ECLI:NL:HR:2012:BW1965
Hoge Raad
- Cassatie
- J.W. van den Berge
- C. Schaap
- G. de Groot
- Rechtspraak.nl
Cassatie over navorderingsaanslagen en boeten in de inkomstenbelasting
In deze zaak gaat het om navorderingsaanslagen in de inkomstenbelasting en premie volksverzekeringen (IB/PVV) die aan belanghebbende zijn opgelegd over de jaren 1990 tot en met 1997, met een verhoging van honderd procent en heffingsrente. Daarnaast zijn er navorderingsaanslagen en boeten opgelegd over de jaren 1998 tot en met 2000. De Inspecteur heeft de navorderingsaanslagen en de daarbij behorende beschikkingen na bezwaar gehandhaafd, maar het Hof heeft deze uitspraken vernietigd en de boeten verminderd.
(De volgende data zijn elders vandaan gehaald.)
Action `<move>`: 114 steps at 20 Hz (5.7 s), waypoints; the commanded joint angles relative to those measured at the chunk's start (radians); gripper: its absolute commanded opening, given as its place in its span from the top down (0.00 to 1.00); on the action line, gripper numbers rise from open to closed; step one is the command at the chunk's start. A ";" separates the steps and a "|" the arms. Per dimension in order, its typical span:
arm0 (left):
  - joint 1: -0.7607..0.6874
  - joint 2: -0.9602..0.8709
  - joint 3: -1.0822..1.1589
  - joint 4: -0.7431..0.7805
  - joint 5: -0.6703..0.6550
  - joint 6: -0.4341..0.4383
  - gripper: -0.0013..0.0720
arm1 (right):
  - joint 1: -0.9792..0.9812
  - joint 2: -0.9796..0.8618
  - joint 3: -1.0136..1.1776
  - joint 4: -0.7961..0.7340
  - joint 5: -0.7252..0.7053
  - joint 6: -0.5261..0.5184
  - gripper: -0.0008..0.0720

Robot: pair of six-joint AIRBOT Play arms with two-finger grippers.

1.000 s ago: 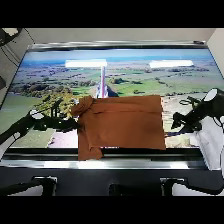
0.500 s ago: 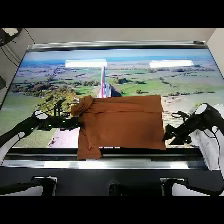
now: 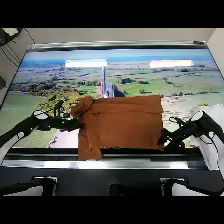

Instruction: Fold the shirts.

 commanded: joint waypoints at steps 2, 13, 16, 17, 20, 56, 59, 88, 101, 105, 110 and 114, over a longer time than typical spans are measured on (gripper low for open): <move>-0.001 0.002 0.001 -0.005 -0.024 0.002 0.95 | 0.001 -0.001 -0.012 -0.001 -0.046 0.011 0.41; 0.003 0.005 0.013 -0.004 -0.040 0.002 0.95 | 0.001 -0.018 -0.009 0.130 -0.086 -0.061 0.93; 0.026 0.098 0.100 0.045 -0.064 0.005 0.95 | 0.000 0.040 0.062 0.140 -0.066 -0.113 0.93; 0.034 0.157 0.151 0.076 -0.064 0.004 0.95 | 0.001 0.082 0.112 0.140 -0.074 -0.114 0.93; 0.080 0.372 0.381 0.169 -0.064 -0.091 0.95 | 0.000 0.251 0.384 0.139 -0.114 -0.149 0.93; 0.241 -0.094 0.504 0.192 0.077 -0.231 0.95 | 0.200 -0.279 0.810 -0.101 -0.589 0.268 0.93; 0.228 -0.204 0.557 0.021 0.192 -0.226 0.95 | 0.198 -0.309 0.810 -0.093 -0.737 0.327 0.93; 0.364 -0.038 0.351 0.325 -0.620 -0.179 0.43 | 0.042 -0.176 0.658 -0.231 0.253 0.085 0.36; 0.288 0.270 -0.327 0.112 -0.325 -0.051 0.44 | 0.023 0.108 0.159 -0.242 0.068 0.071 0.38; 0.264 0.270 -0.326 0.102 -0.247 -0.051 0.44 | 0.023 0.108 0.159 -0.242 0.069 0.062 0.38; 0.257 0.271 -0.327 0.099 -0.231 -0.050 0.93 | 0.023 0.108 0.154 -0.243 0.061 0.059 0.34; 0.256 0.272 -0.326 0.099 -0.279 0.011 0.95 | 0.023 0.108 0.067 -0.249 0.024 0.059 0.23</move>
Zowel belanghebbende als de Staatssecretaris van Financiën hebben cassatie ingesteld tegen de uitspraak van het Hof.
De Hoge Raad heeft het beroep in cassatie van de Staatssecretaris ongegrond verklaard en het beroep van belanghebbende gegrond. De uitspraak van het Hof is vernietigd voor wat betreft de verhogingen en boeten, en de zaak is verwezen naar het Gerechtshof te 's-Gravenhage voor verdere behandeling. De Hoge Raad heeft geoordeeld dat de Inspecteur moet bewijzen dat belanghebbende de feiten heeft begaan die tot de boete hebben geleid. Tevens is de Staatssecretaris veroordeeld in de proceskosten van belanghebbende en moet hij het griffierecht vergoeden.
De uitspraak van de Hoge Raad benadrukt de noodzaak voor de Inspecteur om adequaat bewijs te leveren voor de opgelegde boeten en de gevolgen daarvan voor de belastingplichtige. Dit arrest is van belang voor de rechtsontwikkeling en de rechtseenheid in vergelijkbare belastingzaken.